In this post I’ll talk about how hormone replacement therapy has impacted my emotions, my body, and my sex drive.

The first time I started taking hormones was at the end of April of 2012. By that point, I’d made it far enough through my gender identity crisis to know I probably needed to transition, but I wasn’t quite ready to make the commitment to do it yet. I did feel like I needed to try hormones to understand what they felt like, though. I decided to go into it as an experiment. I was open to the possibility that I might like it or I might hate it. I was also open to the possibility that I might choose to stop taking hormones and that that didn’t have to mean I wouldn’t start back up again down the road.

Initially I started out with a very low dose of estradiol (which is estrogen). I can’t remember the exact dose but I think it was one 0.5mg pill per day. I took that for about a month and then my doctor bumped me to 1mg of estradiol per day as well as 200mg of spironolactone (aka “spiro”) per day to block the testosterone in my system. I was enjoying the feeling of the estrogen quite a bit, but at that point in my life work was very stressful and my personal life was also starting to get complicated. On top of that, 200mg of spiro was *way* too high of a dose to start me off with, so after about two days on the spiro, I freaked out and backed off. I stopped taking the spiro entirely and I dropped my estradiol back to 1/2mg per day. Within another week or two, more personal life stuff happened and I decided to stop hormones entirely. At the time, I was thrilled to no longer be confronting the stress of a gender transition, but I really missed the feeling of the estrogen in my system.

Over the next few months, my work situation settled down dramatically and things simplified and stabilized in my personal life and I got a chance to really evaluate whether a gender transition was right for me. I finally made the decision to do it in November of 2012, and by December I started seeing a new doctor who specializes in trans medicine (and who I love!) I started my new prescription for estradiol on Dec 31st of 2012. In late January of 2013, I also started a prescription for 50mg/day of spiro. I was pretty scared that I would hate the feeling of it and freak out like I had before, and then I’d be stuck. I knew I wanted to transition and I knew I intended to eventually have SRS, so if I’d hated the feeling of reduced testosterone in my system, I wouldn’t have known what to do.

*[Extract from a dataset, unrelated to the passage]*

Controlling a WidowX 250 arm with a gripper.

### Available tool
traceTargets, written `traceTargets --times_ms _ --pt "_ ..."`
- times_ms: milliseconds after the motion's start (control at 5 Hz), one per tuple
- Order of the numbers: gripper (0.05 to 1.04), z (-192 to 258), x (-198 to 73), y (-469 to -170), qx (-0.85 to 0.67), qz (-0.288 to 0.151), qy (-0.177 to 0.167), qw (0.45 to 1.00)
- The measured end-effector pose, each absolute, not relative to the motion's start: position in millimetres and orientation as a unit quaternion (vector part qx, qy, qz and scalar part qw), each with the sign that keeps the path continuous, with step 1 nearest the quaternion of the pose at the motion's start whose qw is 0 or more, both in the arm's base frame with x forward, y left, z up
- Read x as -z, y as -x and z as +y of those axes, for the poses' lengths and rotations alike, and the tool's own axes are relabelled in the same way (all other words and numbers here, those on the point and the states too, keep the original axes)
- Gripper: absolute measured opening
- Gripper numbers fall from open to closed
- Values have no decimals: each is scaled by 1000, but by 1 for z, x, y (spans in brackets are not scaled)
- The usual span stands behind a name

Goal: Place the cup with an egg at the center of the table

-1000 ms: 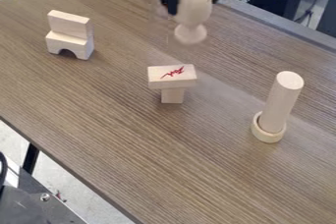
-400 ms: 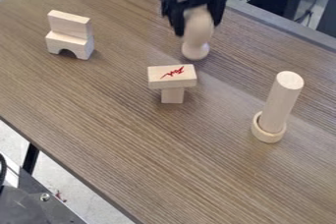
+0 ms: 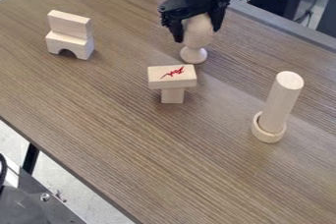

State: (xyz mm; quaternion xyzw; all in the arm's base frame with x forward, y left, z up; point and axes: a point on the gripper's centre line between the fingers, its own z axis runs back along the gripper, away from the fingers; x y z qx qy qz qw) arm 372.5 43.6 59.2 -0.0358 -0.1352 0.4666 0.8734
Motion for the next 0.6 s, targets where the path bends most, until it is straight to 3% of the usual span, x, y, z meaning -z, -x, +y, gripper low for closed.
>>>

Luckily, not only did I not hate spiro, I actually *loved* it. I slowly increased my spiro dosage every two or three weeks (by 50mg/day at a time) until I reached my current dose of two 100mg pills per day.  Throughout that period, my doctor kept my estradiol dosage steady at 1mg/day. We would have increased the estradiol dosage sooner but my prolactin level spiked after starting estrogen (which is apparently pretty common) and my doctor wanted to see it go back down before adding more estrogen. Luckily it did go back down, and a couple of weeks ago, I increased my estradiol dosage to 2mg/day.

So, as you can see, I’ve gotten the opportunity to feel the effects of my estrogen and testosterone levels going up and down independently of one another and I’ve gotten to feel a number of different levels of each, with two to four weeks at each level. That experience has been utterly amazing and it’s given me a profound appreciation for the impact of these two hormones on my functioning (and ultimately my identity) as a person. The primary psychological impact of estrogen for me has been a significant change in how my body feels to me and how my emotions relate to that feeling. When my estrogen level went up, my emotions immediately became more intertwined with the state of my body. My interoceptive sense also immediately became much stronger.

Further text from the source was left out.